Нарциссы в терапии и в жизни. Взгляд психолога - страница 2




Евгения

Евгения сразу сообщила, что пришла всего на одну сессию: она волновалась по поводу своего ребенка. Ей было 47 лет. Серый классический костюм, юбка и пиджак, ничего лишнего. Строгая блузка, туфли на невысоком каблуке. Без косметики, прически, маникюра и прочих женских слабостей. «Выглядит, как классический библиотекарь», – почему-то подумала я. «Я работаю лаборантом в научном центре», – сообщила она. «Почти угадала», – я внутренне удивилась.

Евгения рассказала, что год назад ее сын (на момент сессии ему было 8 лет) начал вести себя странно. Раньше был открытым, жизнерадостным, веселым ребенком, а теперь сидит дома, почти не играет, отказывается идти гулять и жмется к матери.

Я начала с уточнения:

– Что происходило у вас около года назад? Может, были какие-то события или изменения в семье?

– Год назад от нас неожиданно ушел мой муж и его отец.

– Расскажите, что произошло?

– Мы познакомились с ним десять лет назад. Он из другой страны. Какое-то время встречались, потом поженились. Жили неплохо. Он зарабатывал и обеспечивал семью. Помогал по дому. Была долгая и тяжелая история с получением его гражданства. И вот, наконец, год назад он поехал получать российский паспорт. Я думала, мы отпразднуем. Накрыла стол. Он приехал с паспортом, собрал вещи и ушел. Я спросила, почему? Он ответил, что иначе вообще никогда не получил бы гражданства. Сын бросался к нему, пытался обнять, но он отталкивал его и продолжал сборы. После этого я видела его только один раз, когда мы подписывали документы о разводе. Мы не разговаривали. Алименты платит.

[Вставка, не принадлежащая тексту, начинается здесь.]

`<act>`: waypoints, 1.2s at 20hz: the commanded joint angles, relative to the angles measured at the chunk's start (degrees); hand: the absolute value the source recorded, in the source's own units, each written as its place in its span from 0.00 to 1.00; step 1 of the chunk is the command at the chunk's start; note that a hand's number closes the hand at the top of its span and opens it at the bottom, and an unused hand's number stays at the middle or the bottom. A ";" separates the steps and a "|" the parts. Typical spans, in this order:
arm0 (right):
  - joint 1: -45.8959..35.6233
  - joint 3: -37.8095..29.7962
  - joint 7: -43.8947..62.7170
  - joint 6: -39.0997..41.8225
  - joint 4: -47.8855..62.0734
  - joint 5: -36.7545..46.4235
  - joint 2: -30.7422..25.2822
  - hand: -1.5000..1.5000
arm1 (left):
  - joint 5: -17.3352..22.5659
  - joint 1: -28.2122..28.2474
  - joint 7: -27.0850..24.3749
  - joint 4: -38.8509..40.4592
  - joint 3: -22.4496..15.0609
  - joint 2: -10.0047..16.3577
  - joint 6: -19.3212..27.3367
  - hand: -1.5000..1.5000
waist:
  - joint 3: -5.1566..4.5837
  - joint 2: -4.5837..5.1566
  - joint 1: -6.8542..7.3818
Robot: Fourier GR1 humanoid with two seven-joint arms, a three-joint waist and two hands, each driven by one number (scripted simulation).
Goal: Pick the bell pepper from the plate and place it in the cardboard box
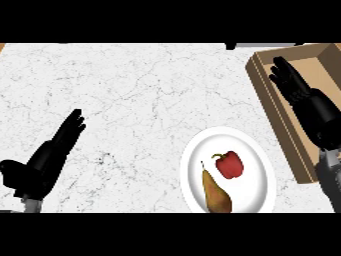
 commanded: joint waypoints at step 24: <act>3.66 -3.39 -38.71 24.32 25.33 16.18 -23.63 0.00 | 1.58 -7.12 5.56 0.75 8.08 -7.32 9.90 0.50 | 0.76 -1.88 1.37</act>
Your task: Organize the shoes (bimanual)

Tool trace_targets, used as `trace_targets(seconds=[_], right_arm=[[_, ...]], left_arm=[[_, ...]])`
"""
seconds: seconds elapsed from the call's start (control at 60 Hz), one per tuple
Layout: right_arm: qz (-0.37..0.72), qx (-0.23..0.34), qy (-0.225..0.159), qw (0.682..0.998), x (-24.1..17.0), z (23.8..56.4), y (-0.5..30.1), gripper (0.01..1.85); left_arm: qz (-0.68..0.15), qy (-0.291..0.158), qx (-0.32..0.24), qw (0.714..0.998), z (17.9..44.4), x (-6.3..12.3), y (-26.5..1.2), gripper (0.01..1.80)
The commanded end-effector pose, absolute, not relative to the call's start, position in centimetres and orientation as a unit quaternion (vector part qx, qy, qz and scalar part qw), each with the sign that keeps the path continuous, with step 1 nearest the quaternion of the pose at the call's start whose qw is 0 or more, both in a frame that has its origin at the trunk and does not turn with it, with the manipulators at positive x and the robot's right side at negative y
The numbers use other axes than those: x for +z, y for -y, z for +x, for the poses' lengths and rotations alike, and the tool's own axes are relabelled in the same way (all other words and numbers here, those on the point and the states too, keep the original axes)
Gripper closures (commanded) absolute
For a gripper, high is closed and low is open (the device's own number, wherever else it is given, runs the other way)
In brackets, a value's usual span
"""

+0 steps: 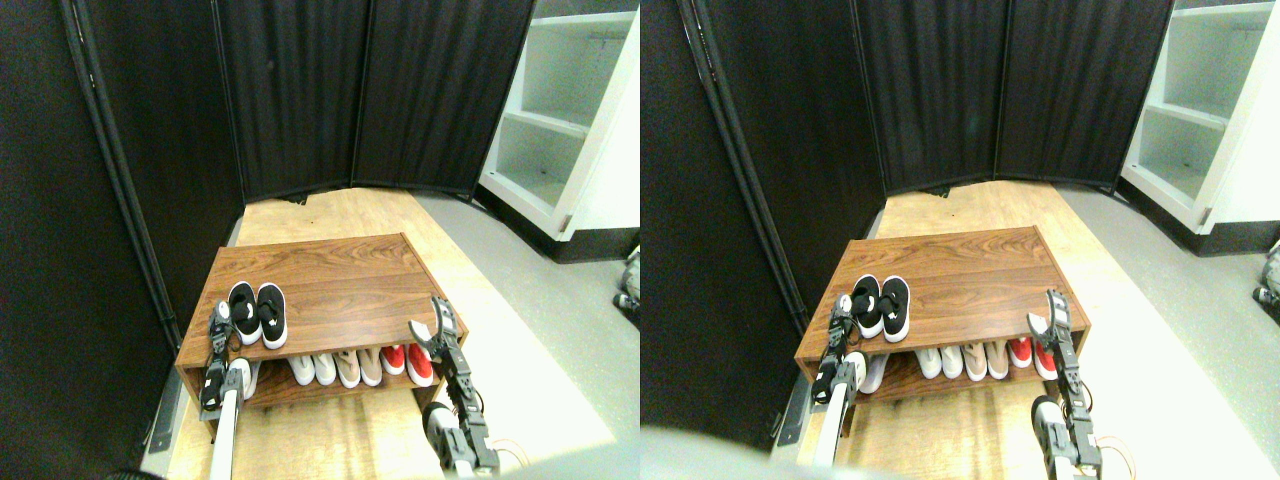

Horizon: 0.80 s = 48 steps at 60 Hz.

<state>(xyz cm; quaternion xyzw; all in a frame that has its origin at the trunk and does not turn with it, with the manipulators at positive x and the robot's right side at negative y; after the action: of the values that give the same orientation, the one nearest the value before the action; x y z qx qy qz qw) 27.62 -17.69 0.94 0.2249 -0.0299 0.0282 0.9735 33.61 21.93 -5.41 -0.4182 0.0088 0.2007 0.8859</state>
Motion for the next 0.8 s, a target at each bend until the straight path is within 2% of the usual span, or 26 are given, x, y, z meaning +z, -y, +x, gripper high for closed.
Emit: trace_targets(seconds=[0.017, 0.133, 0.333, 0.417, 0.533, 0.683, 0.8], right_arm=[[0.220, 0.034, 0.043, 0.974, 1.1, 28.2, 17.3, 1.37], [0.220, 0.032, 0.040, 0.974, 1.1, 28.4, 17.1, 1.37], [0.218, 0.030, 0.038, 0.975, 0.9, 28.7, 17.1, 1.38], [0.220, 0.032, 0.039, 0.974, 0.9, 28.7, 17.1, 1.38], [0.217, 0.032, 0.041, 0.975, 0.9, 28.7, 17.2, 1.38], [0.217, 0.030, 0.038, 0.975, 0.9, 28.6, 17.3, 1.38], [0.212, 0.030, 0.036, 0.976, 0.9, 28.5, 17.3, 1.38]], left_arm=[[-0.449, -0.003, 0.179, 0.876, 33.8, -4.5, -21.0, 1.80], [-0.442, -0.008, 0.175, 0.880, 33.7, -4.6, -21.1, 1.80], [-0.411, 0.014, 0.185, 0.893, 34.0, -4.4, -22.4, 1.80], [-0.399, 0.040, 0.180, 0.898, 34.0, -3.5, -23.5, 1.80], [-0.384, 0.051, 0.168, 0.906, 33.5, -2.4, -24.9, 1.80], [-0.383, 0.081, 0.148, 0.908, 32.2, -1.1, -27.2, 1.80], [-0.372, 0.083, 0.137, 0.914, 30.6, -0.5, -27.6, 1.80]])
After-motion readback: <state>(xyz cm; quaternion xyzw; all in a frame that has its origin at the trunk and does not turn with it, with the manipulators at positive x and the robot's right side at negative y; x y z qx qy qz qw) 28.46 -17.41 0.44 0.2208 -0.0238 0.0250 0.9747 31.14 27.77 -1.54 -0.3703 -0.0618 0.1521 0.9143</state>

Евгения говорила короткими фразами, ее лицо при этом оставалось практически неподвижным. Когда она закончила свой немногословный рассказ, мною овладела буря чувств. Миллионы вопросов пронеслись в голове. Почему он ушел? Что произошло? Когда начался разлад? Она замечала что-то или его уход действительно был полной неожиданностью? Десять лет прожили, неужели и правда дело было только в гражданстве, или он сказал это назло? Психопат? Социопат? А у нее что? Созависимость? Низкий эмоциональный интеллект? С чего начать? Сквозь все эти вопросы пробивался один, для которого я никак не могла подобрать подходящую, вежливую форму: «Как так получилось, что вы прожили с ним десять лет и не чувствовали, что он способен так поступить?» Я перебирала формулировки, но ничего не приходило в голову. Евгения размышляла. Пауза затянулась.

– Я много читаю, – прервала она наше молчание. – В том числе я прочитала много книг по психологии. Понимаете, он – классический нарцисс… – Она говорила мало и скупо, но сквозь этот короткий рассказ просочилось столько боли, страха, обиды, что невозможно выразить словами.

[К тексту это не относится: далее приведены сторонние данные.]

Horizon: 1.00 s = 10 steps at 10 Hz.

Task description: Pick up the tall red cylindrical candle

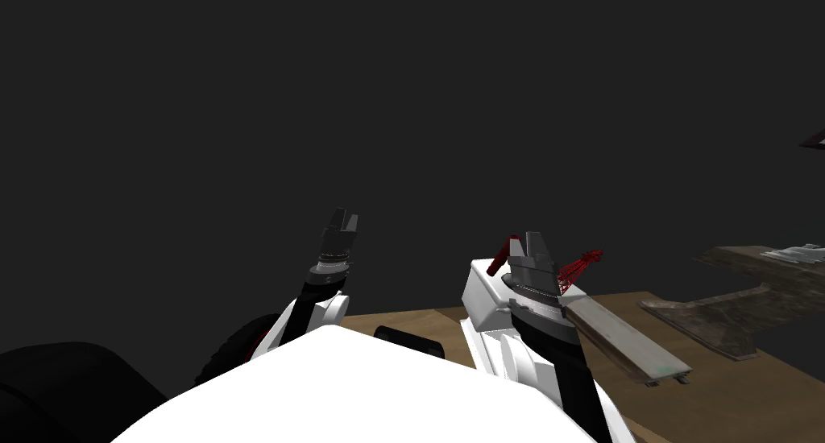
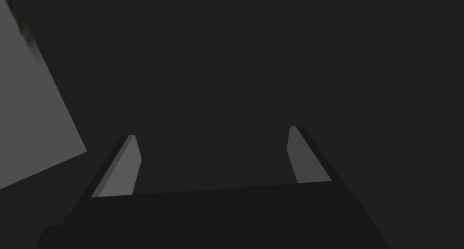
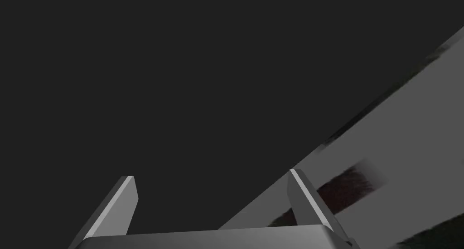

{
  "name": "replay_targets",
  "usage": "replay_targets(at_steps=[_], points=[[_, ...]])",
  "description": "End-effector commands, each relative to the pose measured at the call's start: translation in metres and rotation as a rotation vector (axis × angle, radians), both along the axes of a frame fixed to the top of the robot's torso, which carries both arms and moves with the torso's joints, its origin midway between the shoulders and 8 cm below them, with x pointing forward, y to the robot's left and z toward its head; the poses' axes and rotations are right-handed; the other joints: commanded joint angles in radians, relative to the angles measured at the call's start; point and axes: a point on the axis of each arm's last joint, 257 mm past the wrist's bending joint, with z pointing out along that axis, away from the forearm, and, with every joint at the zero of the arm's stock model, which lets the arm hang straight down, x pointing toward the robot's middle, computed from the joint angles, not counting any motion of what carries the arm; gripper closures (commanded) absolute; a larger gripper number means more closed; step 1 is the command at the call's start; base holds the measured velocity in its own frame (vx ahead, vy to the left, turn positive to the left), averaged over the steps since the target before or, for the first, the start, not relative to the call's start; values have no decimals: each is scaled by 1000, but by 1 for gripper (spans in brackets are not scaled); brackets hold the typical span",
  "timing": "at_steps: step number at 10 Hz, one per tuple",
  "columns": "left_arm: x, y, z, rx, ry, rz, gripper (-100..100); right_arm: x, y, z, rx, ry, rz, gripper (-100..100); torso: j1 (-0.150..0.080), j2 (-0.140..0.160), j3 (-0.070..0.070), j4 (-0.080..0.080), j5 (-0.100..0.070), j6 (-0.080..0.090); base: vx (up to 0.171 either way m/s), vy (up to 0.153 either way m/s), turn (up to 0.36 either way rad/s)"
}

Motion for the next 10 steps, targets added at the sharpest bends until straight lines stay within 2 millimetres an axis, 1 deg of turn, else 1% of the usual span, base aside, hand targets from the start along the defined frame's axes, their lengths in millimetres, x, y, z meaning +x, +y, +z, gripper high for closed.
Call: replay_targets(at_steps=[1,3,4,6,7,10], points=[[0,0,0,0,0,0,0,4,3,-8,-48,27,4,-100,0,0,0,0,0,0,-4,1,16],[0,0,0,0,0,0,0,9,4,-18,-98,60,1,-100,-1,1,0,0,0,0,-11,-3,20],[0,0,0,0,0,0,0,15,3,-32,-150,100,-9,-100,-1,1,0,0,0,0,-21,-6,32],[0,0,0,0,0,0,0,21,0,-48,-202,144,-26,-100,-1,1,1,0,0,0,-22,-4,29],[0,0,0,0,0,0,0,27,-5,-65,-253,191,-48,-100,-1,1,1,0,0,0,-31,-3,36],[0,0,0,0,0,0,0,34,-15,-93,-329,264,-84,-100,-1,2,1,0,0,0,-26,-5,23]])
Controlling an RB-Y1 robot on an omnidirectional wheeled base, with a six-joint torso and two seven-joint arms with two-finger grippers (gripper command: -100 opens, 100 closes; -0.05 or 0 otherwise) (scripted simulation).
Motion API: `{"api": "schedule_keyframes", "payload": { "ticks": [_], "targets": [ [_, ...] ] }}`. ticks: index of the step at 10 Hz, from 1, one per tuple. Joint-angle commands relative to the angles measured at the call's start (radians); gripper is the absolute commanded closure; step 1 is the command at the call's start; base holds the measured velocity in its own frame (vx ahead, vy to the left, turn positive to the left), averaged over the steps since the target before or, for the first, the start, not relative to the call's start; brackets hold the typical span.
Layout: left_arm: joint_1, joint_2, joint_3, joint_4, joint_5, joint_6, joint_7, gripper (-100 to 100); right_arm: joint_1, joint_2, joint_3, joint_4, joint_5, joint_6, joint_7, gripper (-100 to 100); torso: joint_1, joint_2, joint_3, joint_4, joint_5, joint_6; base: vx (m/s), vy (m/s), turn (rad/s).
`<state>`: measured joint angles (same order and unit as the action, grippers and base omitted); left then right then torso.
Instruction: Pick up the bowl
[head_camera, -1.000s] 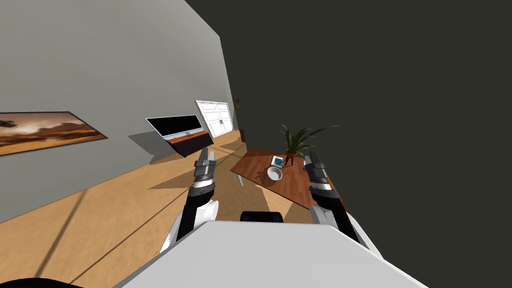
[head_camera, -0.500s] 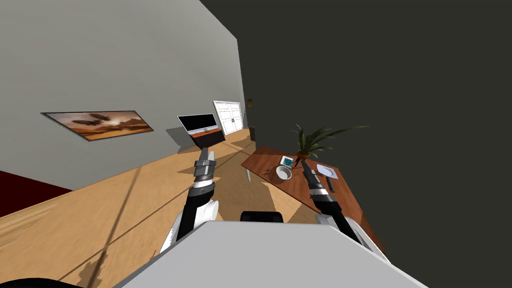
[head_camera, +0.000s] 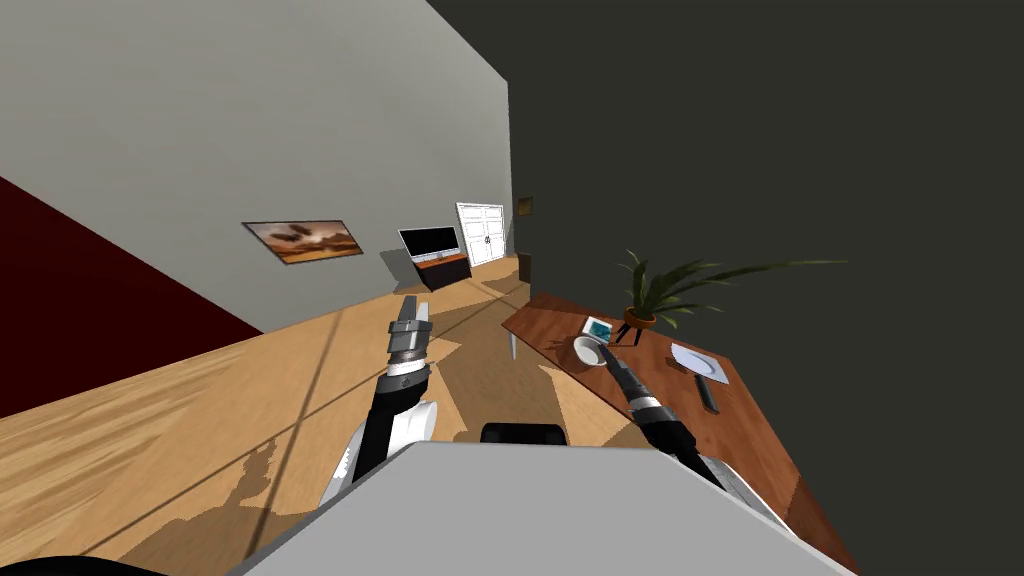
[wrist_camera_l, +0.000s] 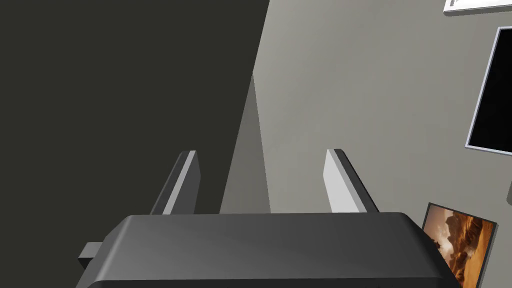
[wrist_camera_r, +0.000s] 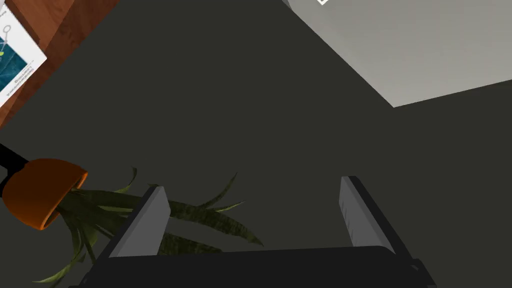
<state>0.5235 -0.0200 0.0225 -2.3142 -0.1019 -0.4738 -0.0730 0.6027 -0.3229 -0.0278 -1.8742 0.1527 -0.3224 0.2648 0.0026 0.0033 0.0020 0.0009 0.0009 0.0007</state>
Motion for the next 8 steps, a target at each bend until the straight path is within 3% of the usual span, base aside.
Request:
{"api": "schedule_keyframes", "payload": {
  "ticks": [1, 2, 4, 5, 7, 8],
  "targets": [
    [0.000, 0.000, 0.000, 0.000, 0.000, 0.000, 0.000, 0, 0.005, -0.025, 0.008, 0.050, 0.024, 0.034, 0.018, -100, 0.000, 0.000, 0.000, 0.000, 0.000, 0.000, -0.007, 0.057, 0.247],
    [0.000, 0.000, 0.000, 0.000, 0.000, 0.000, 0.000, 0, 0.005, -0.025, 0.008, 0.055, 0.024, 0.034, 0.018, -100, -0.001, -0.001, 0.000, 0.000, 0.000, -0.001, -0.001, 0.037, 0.120],
    [0.000, 0.000, 0.000, 0.000, 0.000, 0.000, 0.000, 0, 0.027, -0.068, 0.023, 0.119, 0.065, 0.090, 0.044, -100, -0.002, -0.001, -0.001, 0.000, -0.001, -0.001, 0.000, 0.059, 0.312],
    [0.000, 0.000, 0.000, 0.000, 0.000, 0.000, 0.000, 0, 0.027, -0.068, 0.023, 0.129, 0.065, 0.090, 0.044, -100, -0.001, -0.002, -0.001, 0.000, 0.000, -0.001, 0.021, 0.058, 0.106],
    [0.000, 0.000, 0.000, 0.000, 0.000, 0.000, 0.000, 0, 0.048, -0.109, 0.040, 0.205, 0.108, 0.148, 0.070, -100, -0.002, -0.004, -0.002, -0.001, -0.001, -0.001, 0.050, 0.054, 0.308],
    [0.000, 0.000, 0.000, 0.000, 0.000, 0.000, 0.000, 0, 0.048, -0.109, 0.040, 0.205, 0.108, 0.150, 0.070, -100, -0.002, -0.005, -0.003, -0.001, 0.000, -0.001, 0.046, 0.039, 0.113]
  ]
}}
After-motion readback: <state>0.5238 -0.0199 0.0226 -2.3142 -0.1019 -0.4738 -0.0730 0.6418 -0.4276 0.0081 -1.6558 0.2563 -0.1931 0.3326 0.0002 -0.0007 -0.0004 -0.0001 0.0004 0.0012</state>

Она не хотела продолжать разговор о себе – ее волновал сын. Мы рассмотрели возможные варианты разговоров с ребенком, проанализировали некоторые стратегии поведения, обсудили перспективы. Поговорили о том, что такое психотравма, обострившийся страх потери и прочее. Жаль, но она больше не пришла и не привела сына… Я надеюсь, что у этой хрупкой скромной женщины хватило внутренних сил, чтобы ожить самой, и душевного тепла, чтобы вернуть ребенка в норму.


Евгения пришла ко мне в самом начале моей психотерапевтической практики. С тех пор прошло уже более десяти лет, но мне по-прежнему кажется, что это одна из самых страшных историй, которые я слышала. Возможно, тогда я еще плохо умела отделять «рабочие», контрпереносные чувства от собственных, «настоящих». Но до сих пор, когда я пытаюсь представить себе ту ситуацию, я вижу Евгению, с улыбкой ожидающую домой своего любимого мужа и накрывающую на стол, ребенка, весело подающего матери тарелки… Они ждут папу. Потом приходит их любимый человек и сообщает: вы ничего для меня не значите, все, что было между нами, – ложь. Исчезните из моей жизни! Не только сообщает, но и исполняет – складывает вещи и уходит навсегда.